▶ TASK BRIEF: Where the listing shows an image, skip it and output all other material unchanged.
- - -
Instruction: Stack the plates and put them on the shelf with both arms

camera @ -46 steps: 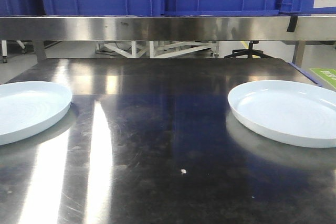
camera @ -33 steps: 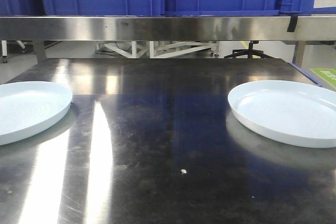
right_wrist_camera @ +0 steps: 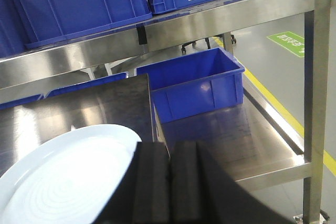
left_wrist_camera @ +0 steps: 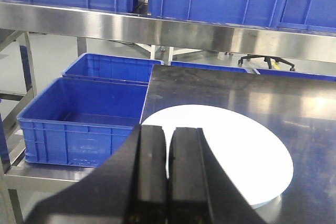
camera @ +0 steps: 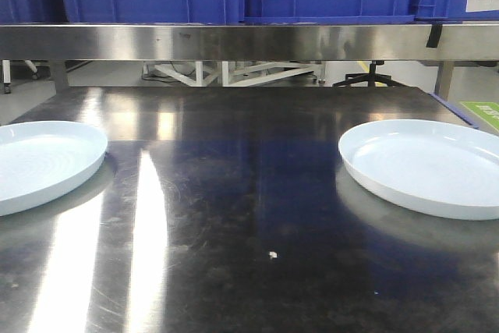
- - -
▶ TASK RESULT:
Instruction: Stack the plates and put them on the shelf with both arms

camera @ -46 steps: 
camera @ -33 steps: 
right_wrist_camera @ +0 steps: 
left_wrist_camera @ +0 steps: 
camera @ +0 steps: 

The output as shown is complete.